What needs to be done –
Copy out the data below. Leave nothing out and alter nothing.

Data section –
------------
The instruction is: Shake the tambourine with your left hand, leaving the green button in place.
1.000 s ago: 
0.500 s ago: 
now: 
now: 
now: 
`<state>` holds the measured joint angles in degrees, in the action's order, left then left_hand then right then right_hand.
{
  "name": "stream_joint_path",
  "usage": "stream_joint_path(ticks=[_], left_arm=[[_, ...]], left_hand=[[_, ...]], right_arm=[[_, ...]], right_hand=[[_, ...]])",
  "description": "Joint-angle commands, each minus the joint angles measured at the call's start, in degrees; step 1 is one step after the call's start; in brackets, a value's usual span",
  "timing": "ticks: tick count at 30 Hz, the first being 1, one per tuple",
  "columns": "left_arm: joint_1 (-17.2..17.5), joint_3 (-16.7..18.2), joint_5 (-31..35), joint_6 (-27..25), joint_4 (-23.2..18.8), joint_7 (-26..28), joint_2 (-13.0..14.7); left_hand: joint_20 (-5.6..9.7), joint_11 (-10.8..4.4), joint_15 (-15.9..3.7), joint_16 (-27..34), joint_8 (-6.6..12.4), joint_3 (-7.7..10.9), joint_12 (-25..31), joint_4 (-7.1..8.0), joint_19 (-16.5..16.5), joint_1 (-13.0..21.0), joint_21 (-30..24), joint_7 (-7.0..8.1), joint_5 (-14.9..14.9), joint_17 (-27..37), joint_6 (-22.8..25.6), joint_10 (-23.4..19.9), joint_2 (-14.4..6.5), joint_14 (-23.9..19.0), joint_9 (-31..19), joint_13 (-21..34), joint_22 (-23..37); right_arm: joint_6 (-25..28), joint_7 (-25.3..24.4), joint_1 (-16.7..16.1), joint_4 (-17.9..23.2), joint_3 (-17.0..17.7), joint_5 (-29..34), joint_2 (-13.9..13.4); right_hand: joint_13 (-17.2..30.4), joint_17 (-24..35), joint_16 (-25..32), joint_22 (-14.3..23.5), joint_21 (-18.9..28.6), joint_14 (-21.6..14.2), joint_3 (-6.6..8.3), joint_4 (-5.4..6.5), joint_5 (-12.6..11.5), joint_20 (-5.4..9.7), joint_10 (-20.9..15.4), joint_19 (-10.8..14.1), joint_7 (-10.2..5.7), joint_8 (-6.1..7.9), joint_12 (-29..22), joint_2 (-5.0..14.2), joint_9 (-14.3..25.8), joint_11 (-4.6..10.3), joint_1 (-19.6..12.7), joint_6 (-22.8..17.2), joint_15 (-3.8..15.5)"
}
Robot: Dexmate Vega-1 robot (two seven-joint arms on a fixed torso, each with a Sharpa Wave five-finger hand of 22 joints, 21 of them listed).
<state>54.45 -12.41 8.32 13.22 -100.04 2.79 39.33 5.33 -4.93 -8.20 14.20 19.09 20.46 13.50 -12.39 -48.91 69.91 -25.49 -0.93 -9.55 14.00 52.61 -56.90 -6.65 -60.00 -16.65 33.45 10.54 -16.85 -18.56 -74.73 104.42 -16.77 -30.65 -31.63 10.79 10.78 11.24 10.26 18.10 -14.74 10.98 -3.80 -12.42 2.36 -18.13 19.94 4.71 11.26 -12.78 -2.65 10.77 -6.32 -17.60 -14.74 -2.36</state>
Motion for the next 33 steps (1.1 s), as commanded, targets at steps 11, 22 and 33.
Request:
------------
Solution below –
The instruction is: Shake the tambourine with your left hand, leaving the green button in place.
1.000 s ago: 
0.500 s ago: 
now: 
now: 
now: 
`<state>` holds the measured joint angles in degrees, in the action's order, left then left_hand then right then right_hand.
{
  "name": "stream_joint_path",
  "usage": "stream_joint_path(ticks=[_], left_arm=[[_, ...]], left_hand=[[_, ...]], right_arm=[[_, ...]], right_hand=[[_, ...]])",
  "description": "Joint-angle commands, each minus the joint angles measured at the call's start, in degrees; step 1 is one step after the call's start; in brackets, a value's usual span",
  "timing": "ticks: tick count at 30 Hz, the first being 1, one per tuple",
  "columns": "left_arm: joint_1 (-17.2..17.5), joint_3 (-16.7..18.2), joint_5 (-31..35), joint_6 (-27..25), joint_4 (-23.2..18.8), joint_7 (-26..28), joint_2 (-13.0..14.7); left_hand: joint_20 (-5.6..9.7), joint_11 (-10.8..4.4), joint_15 (-15.9..3.7), joint_16 (-27..34), joint_8 (-6.6..12.4), joint_3 (-7.7..10.9), joint_12 (-25..31), joint_4 (-7.1..8.0), joint_19 (-16.5..16.5), joint_1 (-13.0..21.0), joint_21 (-30..24), joint_7 (-7.0..8.1), joint_5 (-14.9..14.9), joint_17 (-27..37), joint_6 (-22.8..25.6), joint_10 (-23.4..19.9), joint_2 (-14.4..6.5), joint_14 (-23.9..19.0), joint_9 (-31..19), joint_13 (-21..34), joint_22 (-23..37); right_arm: joint_6 (-25..28), joint_7 (-25.3..24.4), joint_1 (-16.7..16.1), joint_4 (-17.9..23.2), joint_3 (-17.0..17.7), joint_5 (-29..34), joint_2 (-13.9..13.4); right_hand: joint_13 (-17.2..30.4), joint_17 (-24..35), joint_16 (-25..32), joint_22 (-14.3..23.5), joint_21 (-18.9..28.6), joint_14 (-21.6..14.2), joint_3 (-6.6..8.3), joint_4 (-5.4..6.5), joint_5 (-12.6..11.5), joint_20 (-5.4..9.7), joint_10 (-20.9..15.4), joint_19 (-10.8..14.1), joint_7 (-10.2..5.7), joint_8 (-6.1..7.9), joint_12 (-29..22), joint_2 (-5.0..14.2), joint_9 (-14.3..25.8), joint_11 (-4.6..10.3), joint_1 (-19.6..12.7), joint_6 (-22.8..17.2), joint_15 (-3.8..15.5)"
}
Robot: Dexmate Vega-1 robot (two seven-joint arms on a fixed torso, each with a Sharpa Wave five-finger hand of 22 joints, 21 of them listed).
<state>54.45 -12.41 8.32 13.22 -100.04 2.79 39.33 5.33 -4.93 -8.20 14.20 19.09 20.46 13.50 -12.39 -48.91 69.91 -25.49 -0.93 -9.55 14.00 52.61 -56.90 -6.65 -60.00 -16.65 33.45 10.54 -16.85 -18.56 -74.73 104.42 -16.77 -30.65 -31.63 10.79 10.78 11.24 10.26 18.10 -14.74 10.98 -3.80 -12.42 2.36 -18.13 19.94 4.71 11.26 -12.78 -2.65 10.77 -6.32 -17.60 -14.74 -2.36</state>
Motion for the next 33 steps (1.1 s), as commanded, targets at steps 11, 22 and 33.
Request:

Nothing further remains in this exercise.